Of the lines listed below, return exactly those that run from the line containing "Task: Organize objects" through the line containing "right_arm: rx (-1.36", both included.

:::::

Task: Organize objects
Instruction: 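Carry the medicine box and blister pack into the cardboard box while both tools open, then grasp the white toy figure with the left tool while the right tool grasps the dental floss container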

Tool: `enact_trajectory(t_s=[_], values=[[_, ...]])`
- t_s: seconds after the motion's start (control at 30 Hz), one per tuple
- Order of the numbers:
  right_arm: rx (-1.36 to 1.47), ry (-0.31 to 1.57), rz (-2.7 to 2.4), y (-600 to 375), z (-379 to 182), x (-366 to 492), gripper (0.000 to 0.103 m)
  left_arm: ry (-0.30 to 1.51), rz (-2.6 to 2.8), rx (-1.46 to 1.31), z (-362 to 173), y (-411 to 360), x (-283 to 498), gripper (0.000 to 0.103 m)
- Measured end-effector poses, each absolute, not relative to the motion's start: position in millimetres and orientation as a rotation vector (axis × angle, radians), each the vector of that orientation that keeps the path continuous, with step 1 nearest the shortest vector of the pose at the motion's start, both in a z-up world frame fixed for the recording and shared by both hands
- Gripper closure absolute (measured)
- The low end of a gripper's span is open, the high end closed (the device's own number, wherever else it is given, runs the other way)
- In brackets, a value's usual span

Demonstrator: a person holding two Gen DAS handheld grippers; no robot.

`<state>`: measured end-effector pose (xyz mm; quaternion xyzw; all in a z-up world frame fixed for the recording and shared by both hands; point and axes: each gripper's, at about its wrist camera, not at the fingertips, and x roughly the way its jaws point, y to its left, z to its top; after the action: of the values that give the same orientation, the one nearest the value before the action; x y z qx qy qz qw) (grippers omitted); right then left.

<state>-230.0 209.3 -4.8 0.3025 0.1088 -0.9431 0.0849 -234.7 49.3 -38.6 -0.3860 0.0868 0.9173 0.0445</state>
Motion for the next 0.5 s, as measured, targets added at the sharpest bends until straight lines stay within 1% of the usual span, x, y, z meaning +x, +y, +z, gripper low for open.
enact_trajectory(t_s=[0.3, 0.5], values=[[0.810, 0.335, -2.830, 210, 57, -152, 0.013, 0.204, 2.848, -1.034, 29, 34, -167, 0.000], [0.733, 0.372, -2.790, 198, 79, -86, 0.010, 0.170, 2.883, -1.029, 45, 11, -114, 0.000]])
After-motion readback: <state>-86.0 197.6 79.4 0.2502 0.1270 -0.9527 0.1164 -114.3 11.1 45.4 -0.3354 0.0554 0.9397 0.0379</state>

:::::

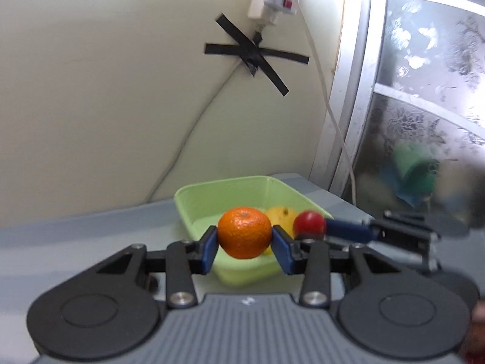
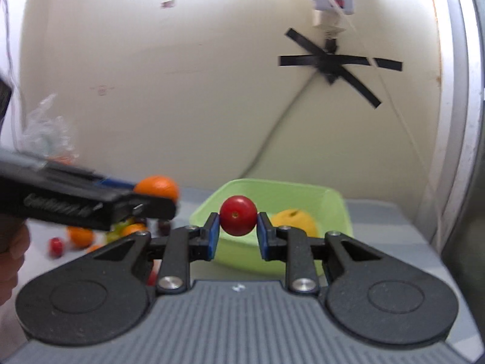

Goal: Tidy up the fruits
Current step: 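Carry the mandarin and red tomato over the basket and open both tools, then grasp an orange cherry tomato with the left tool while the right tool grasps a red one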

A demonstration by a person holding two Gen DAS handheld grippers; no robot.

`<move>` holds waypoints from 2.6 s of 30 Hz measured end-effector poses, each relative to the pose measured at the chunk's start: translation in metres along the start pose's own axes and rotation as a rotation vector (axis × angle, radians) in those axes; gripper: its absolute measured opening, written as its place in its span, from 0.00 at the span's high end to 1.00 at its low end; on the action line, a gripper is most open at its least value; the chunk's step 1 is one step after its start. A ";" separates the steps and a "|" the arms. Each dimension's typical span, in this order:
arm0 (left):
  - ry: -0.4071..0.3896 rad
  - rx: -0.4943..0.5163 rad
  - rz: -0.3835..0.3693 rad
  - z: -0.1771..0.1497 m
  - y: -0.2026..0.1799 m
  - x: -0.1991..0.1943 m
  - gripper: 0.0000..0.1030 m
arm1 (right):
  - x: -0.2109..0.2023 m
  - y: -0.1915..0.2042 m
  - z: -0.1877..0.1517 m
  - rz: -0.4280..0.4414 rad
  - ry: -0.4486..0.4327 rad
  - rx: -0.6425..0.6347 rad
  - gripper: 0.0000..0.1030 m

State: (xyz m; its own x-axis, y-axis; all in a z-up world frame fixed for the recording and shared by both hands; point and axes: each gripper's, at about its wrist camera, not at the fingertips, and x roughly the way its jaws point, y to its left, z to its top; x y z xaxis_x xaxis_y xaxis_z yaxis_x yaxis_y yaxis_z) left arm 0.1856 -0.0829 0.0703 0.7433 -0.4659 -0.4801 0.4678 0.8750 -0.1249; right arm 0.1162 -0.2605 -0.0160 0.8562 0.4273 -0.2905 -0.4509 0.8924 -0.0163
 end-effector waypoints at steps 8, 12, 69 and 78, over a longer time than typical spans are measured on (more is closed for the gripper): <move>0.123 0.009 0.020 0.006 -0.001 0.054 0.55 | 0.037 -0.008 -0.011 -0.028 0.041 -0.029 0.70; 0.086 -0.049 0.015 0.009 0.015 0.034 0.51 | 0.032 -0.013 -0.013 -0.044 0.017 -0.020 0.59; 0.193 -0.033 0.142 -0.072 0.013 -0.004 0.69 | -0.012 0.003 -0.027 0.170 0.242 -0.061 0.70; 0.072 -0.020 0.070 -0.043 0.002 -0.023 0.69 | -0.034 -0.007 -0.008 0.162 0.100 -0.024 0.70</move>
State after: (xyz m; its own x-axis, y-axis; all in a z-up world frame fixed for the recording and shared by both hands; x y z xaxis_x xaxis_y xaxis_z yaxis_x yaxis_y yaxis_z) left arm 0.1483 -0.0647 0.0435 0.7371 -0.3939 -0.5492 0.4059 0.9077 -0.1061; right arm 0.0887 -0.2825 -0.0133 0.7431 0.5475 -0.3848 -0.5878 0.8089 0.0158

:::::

• **ANSWER TO THIS TASK**
Task: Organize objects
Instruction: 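Carry the medicine box and blister pack into the cardboard box while both tools open, then grasp the white toy figure with the left tool while the right tool grasps the dental floss container
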
Tool: `enact_trajectory(t_s=[_], values=[[_, ...]])`
- t_s: seconds after the motion's start (control at 30 Hz), one per tuple
- Order of the numbers:
  right_arm: rx (-1.36 to 1.47), ry (-0.31 to 1.57), rz (-2.7 to 2.4), y (-600 to 375), z (-379 to 182), x (-366 to 492), gripper (0.000 to 0.103 m)

The response has been given in full.